**EXERCISE MATERIAL**
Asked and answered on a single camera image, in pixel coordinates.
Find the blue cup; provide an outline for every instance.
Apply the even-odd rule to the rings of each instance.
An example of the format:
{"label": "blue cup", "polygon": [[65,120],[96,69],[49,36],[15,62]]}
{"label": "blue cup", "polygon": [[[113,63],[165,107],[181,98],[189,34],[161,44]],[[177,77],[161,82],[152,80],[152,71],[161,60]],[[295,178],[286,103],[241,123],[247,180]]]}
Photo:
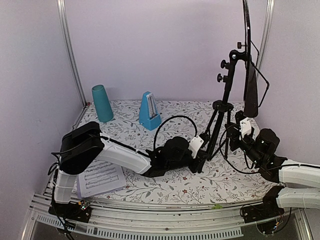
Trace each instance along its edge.
{"label": "blue cup", "polygon": [[96,85],[92,88],[92,96],[96,114],[100,122],[108,122],[114,118],[106,89],[103,85]]}

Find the black stand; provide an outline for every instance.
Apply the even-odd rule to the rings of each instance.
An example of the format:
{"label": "black stand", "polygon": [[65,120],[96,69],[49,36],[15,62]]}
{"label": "black stand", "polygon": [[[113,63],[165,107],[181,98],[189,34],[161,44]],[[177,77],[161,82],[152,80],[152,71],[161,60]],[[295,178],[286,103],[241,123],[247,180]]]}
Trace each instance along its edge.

**WHAT YOU ARE ASKED TO DO**
The lines holding the string "provide" in the listing above are what you should copy out.

**EXPECTED OUTPUT**
Find the blue cup; provide an outline for every instance.
Find the black stand; provide an outline for every instance.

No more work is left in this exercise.